▶ _What you will do_:
Top to bottom, give the entries again exactly as written.

[Extracted data entries]
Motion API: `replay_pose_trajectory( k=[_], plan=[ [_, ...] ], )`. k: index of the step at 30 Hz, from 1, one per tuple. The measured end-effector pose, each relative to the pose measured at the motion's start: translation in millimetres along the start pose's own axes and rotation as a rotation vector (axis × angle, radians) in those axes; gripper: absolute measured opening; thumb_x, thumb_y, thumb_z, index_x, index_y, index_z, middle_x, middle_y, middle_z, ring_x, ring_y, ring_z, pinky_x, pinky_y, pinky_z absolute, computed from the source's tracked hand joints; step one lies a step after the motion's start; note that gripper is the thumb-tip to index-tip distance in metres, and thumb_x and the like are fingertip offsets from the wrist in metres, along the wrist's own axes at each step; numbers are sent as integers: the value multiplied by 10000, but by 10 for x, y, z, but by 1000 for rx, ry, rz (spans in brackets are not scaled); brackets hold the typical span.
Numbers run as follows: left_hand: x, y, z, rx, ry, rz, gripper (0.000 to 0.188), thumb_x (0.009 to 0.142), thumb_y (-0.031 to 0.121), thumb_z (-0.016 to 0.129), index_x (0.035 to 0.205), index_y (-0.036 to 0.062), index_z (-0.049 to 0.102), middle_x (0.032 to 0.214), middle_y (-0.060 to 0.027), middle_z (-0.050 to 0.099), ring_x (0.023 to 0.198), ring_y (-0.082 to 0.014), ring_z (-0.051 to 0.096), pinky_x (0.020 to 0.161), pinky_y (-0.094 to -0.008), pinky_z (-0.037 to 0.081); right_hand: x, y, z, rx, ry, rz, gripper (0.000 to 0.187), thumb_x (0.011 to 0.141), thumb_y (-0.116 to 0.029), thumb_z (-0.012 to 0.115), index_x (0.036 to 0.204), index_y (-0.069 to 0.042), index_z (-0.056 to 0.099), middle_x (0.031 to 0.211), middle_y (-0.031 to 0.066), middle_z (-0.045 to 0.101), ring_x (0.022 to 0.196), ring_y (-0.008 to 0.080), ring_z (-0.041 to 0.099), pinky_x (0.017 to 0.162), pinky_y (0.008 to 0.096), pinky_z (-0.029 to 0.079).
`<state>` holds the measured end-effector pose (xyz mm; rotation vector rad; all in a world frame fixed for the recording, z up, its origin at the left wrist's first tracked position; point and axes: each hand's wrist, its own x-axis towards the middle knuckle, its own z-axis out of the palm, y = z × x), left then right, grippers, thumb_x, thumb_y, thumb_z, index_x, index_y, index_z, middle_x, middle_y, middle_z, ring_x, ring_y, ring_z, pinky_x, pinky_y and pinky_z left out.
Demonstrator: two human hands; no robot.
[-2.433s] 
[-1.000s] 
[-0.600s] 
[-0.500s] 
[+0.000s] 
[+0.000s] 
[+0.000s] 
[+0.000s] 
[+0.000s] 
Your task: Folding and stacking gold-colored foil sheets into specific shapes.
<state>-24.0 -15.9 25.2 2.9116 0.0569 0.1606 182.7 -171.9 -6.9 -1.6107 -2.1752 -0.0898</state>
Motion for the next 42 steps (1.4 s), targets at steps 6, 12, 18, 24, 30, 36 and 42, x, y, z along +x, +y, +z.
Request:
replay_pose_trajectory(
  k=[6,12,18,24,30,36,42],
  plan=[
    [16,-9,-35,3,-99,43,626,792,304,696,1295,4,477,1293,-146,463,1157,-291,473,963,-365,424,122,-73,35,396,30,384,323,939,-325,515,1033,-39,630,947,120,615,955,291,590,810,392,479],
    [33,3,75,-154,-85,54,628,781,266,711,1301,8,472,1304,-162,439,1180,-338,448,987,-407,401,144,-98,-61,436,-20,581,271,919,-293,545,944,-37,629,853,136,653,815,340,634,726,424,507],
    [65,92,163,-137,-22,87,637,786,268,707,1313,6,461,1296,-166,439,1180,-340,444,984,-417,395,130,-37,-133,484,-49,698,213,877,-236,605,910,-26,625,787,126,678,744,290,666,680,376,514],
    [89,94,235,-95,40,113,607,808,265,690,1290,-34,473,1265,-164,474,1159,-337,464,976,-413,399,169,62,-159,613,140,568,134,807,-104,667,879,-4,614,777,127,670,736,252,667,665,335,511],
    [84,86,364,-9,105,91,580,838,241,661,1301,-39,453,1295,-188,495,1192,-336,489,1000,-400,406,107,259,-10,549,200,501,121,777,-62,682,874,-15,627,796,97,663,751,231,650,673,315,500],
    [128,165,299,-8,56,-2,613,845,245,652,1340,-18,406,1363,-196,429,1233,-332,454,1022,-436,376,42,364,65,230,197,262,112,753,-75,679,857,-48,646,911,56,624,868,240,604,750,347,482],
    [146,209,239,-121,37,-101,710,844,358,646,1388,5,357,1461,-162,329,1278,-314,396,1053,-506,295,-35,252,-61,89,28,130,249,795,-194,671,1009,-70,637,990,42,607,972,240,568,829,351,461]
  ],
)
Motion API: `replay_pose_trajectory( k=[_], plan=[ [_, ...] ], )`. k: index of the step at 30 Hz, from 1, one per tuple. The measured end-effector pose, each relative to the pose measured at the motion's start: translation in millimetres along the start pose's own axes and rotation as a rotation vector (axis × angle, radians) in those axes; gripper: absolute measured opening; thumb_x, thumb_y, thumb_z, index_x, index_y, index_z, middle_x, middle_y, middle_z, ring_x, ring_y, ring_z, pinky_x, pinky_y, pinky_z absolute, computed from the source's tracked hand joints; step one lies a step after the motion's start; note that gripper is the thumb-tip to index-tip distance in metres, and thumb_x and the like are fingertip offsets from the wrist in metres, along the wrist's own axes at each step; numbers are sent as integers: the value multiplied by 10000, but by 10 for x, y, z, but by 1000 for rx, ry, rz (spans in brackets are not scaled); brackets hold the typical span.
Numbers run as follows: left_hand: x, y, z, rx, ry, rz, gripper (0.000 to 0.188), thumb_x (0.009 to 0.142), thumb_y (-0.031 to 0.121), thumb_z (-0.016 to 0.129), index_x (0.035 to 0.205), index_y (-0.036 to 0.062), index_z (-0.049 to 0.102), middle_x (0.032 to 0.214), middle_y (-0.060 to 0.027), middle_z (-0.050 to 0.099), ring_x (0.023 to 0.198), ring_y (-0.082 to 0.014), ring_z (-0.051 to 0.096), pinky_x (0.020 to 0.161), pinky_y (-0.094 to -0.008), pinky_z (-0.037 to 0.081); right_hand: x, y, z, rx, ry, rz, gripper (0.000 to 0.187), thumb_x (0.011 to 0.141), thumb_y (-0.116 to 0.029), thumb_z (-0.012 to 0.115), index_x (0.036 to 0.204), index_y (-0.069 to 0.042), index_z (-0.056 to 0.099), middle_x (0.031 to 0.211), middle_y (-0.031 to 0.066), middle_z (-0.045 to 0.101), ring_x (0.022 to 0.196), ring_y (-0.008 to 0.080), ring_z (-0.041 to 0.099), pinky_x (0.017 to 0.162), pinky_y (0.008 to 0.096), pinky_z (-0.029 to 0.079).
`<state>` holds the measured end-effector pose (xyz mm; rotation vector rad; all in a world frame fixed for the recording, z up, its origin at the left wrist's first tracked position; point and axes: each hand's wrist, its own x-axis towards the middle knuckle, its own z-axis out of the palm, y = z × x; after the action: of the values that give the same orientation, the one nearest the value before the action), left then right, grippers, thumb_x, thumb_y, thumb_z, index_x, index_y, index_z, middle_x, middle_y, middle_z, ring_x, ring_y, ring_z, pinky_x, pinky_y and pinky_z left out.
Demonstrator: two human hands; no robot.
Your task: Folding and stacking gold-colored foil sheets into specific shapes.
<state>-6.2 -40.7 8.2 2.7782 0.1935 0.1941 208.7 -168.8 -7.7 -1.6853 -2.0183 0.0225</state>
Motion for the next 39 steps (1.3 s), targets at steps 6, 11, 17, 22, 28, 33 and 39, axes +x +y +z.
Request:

▶ _Answer for the task_:
Motion API: `replay_pose_trajectory( k=[_], plan=[ [_, ...] ], )`. k: index of the step at 30 Hz, from 1, one per tuple. The measured end-effector pose, each relative to the pose measured at the motion's start: translation in millimetres along the start pose's own axes and rotation as a rotation vector (axis × angle, radians) in those axes; gripper: absolute measured opening; thumb_x, thumb_y, thumb_z, index_x, index_y, index_z, middle_x, middle_y, middle_z, ring_x, ring_y, ring_z, pinky_x, pinky_y, pinky_z absolute, computed from the source's tracked hand joints; step one lies a step after the motion's start; note that gripper is the thumb-tip to index-tip distance in metres, and thumb_x and the like are fingertip offsets from the wrist in metres, along the wrist's own axes at each step; numbers are sent as integers: the value multiplied by 10000, but by 10 for x, y, z, but by 1000 for rx, ry, rz (spans in brackets are not scaled); brackets hold the typical span.
Numbers run as follows: left_hand: x, y, z, rx, ry, rz, gripper (0.000 to 0.188), thumb_x (0.009 to 0.142), thumb_y (-0.031 to 0.121), thumb_z (-0.016 to 0.129), index_x (0.035 to 0.205), index_y (-0.036 to 0.062), index_z (-0.049 to 0.102), middle_x (0.032 to 0.214), middle_y (-0.060 to 0.027), middle_z (-0.050 to 0.099), ring_x (0.023 to 0.198), ring_y (-0.082 to 0.014), ring_z (-0.051 to 0.096), pinky_x (0.020 to 0.161), pinky_y (-0.094 to -0.008), pinky_z (-0.037 to 0.081); right_hand: x, y, z, rx, ry, rz, gripper (0.000 to 0.187), thumb_x (0.011 to 0.141), thumb_y (-0.116 to 0.029), thumb_z (-0.012 to 0.115), index_x (0.036 to 0.204), index_y (-0.069 to 0.042), index_z (-0.056 to 0.099), middle_x (0.031 to 0.211), middle_y (-0.031 to 0.066), middle_z (-0.045 to 0.101), ring_x (0.022 to 0.196), ring_y (-0.008 to 0.080), ring_z (-0.041 to 0.099), pinky_x (0.017 to 0.162), pinky_y (0.008 to 0.096), pinky_z (-0.029 to 0.079).
`<state>` holds the measured end-effector pose (xyz mm; rotation vector rad; all in a world frame fixed for the recording, z up, its origin at the left wrist's first tracked position; point and axes: each hand's wrist, its own x-axis towards the middle knuckle, its own z-axis out of the palm, y = z × x), left then right, grippers, thumb_x, thumb_y, thumb_z, index_x, index_y, index_z, middle_x, middle_y, middle_z, ring_x, ring_y, ring_z, pinky_x, pinky_y and pinky_z left out.
Demonstrator: two human hands; no robot.
[-2.433s] 
[-1.000s] 
[-0.600s] 
[-0.500s] 
[+0.000s] 
[+0.000s] 
[+0.000s] 
[+0.000s] 
[+0.000s] 
Your task: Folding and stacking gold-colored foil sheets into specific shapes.
<state>-24.0 -15.9 25.2 2.9116 0.0569 0.1606 182.7 -171.9 -6.9 -1.6107 -2.1752 -0.0898</state>
Motion for the next 42 steps (1.4 s), targets at steps 6, 12, 18, 24, 30, 36 and 42, x, y, z along +x, +y, +z.
Request:
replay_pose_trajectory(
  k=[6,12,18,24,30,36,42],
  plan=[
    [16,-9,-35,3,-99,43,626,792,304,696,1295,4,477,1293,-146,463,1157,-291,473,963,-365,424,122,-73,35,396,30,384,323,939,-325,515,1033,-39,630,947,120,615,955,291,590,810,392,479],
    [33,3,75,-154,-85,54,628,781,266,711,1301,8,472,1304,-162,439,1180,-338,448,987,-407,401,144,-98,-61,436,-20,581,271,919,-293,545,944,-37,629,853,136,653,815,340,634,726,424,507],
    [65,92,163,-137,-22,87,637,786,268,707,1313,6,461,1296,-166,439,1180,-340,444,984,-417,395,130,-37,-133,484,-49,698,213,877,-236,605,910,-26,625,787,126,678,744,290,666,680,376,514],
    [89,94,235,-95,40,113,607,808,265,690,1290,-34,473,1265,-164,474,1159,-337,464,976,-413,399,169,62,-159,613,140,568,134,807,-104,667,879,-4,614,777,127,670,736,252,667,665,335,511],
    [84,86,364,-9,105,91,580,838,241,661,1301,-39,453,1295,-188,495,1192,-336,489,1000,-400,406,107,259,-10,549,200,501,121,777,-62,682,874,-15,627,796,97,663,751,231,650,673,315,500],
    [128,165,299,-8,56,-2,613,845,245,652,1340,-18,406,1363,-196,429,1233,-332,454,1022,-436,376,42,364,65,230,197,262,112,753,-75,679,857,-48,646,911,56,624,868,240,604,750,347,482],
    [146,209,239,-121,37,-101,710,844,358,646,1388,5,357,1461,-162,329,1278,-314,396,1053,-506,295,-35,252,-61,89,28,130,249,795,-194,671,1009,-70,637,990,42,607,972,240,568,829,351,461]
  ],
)
Motion API: `replay_pose_trajectory( k=[_], plan=[ [_, ...] ], )`. k: index of the step at 30 Hz, from 1, one per tuple. The measured end-effector pose, each relative to the pose measured at the motion's start: translation in millimetres along the start pose's own axes and rotation as a rotation vector (axis × angle, radians) in those axes; gripper: absolute measured opening; thumb_x, thumb_y, thumb_z, index_x, index_y, index_z, middle_x, middle_y, middle_z, ring_x, ring_y, ring_z, pinky_x, pinky_y, pinky_z absolute, computed from the source's tracked hand joints; step one lies a step after the motion's start; note that gripper is the thumb-tip to index-tip distance in metres, and thumb_x and the like are fingertip offsets from the wrist in metres, along the wrist's own axes at each step; numbers are sent as integers: the value multiplied by 10000, but by 10 for x, y, z, but by 1000 for rx, ry, rz (spans in brackets are not scaled); brackets hold the typical span.
Numbers run as follows: left_hand: x, y, z, rx, ry, rz, gripper (0.000 to 0.188), thumb_x (0.009 to 0.142), thumb_y (-0.031 to 0.121), thumb_z (-0.016 to 0.129), index_x (0.035 to 0.205), index_y (-0.036 to 0.062), index_z (-0.049 to 0.102), middle_x (0.032 to 0.214), middle_y (-0.060 to 0.027), middle_z (-0.050 to 0.099), ring_x (0.023 to 0.198), ring_y (-0.082 to 0.014), ring_z (-0.051 to 0.096), pinky_x (0.020 to 0.161), pinky_y (-0.094 to -0.008), pinky_z (-0.037 to 0.081); right_hand: x, y, z, rx, ry, rz, gripper (0.000 to 0.187), thumb_x (0.011 to 0.141), thumb_y (-0.116 to 0.029), thumb_z (-0.012 to 0.115), index_x (0.036 to 0.204), index_y (-0.069 to 0.042), index_z (-0.056 to 0.099), middle_x (0.031 to 0.211), middle_y (-0.031 to 0.066), middle_z (-0.045 to 0.101), ring_x (0.022 to 0.196), ring_y (-0.008 to 0.080), ring_z (-0.041 to 0.099), pinky_x (0.017 to 0.162), pinky_y (0.008 to 0.096), pinky_z (-0.029 to 0.079).
`<state>` holds the measured end-effector pose (xyz mm; rotation vector rad; all in a world frame fixed for the recording, z up, its origin at the left wrist's first tracked position; point and axes: each hand's wrist, its own x-axis towards the middle knuckle, its own z-axis out of the palm, y = z × x; after the action: of the values that give the same orientation, the one nearest the value before the action), left then right, grippers, thumb_x, thumb_y, thumb_z, index_x, index_y, index_z, middle_x, middle_y, middle_z, ring_x, ring_y, ring_z, pinky_x, pinky_y and pinky_z left out.
Demonstrator: two human hands; no robot.
Your task: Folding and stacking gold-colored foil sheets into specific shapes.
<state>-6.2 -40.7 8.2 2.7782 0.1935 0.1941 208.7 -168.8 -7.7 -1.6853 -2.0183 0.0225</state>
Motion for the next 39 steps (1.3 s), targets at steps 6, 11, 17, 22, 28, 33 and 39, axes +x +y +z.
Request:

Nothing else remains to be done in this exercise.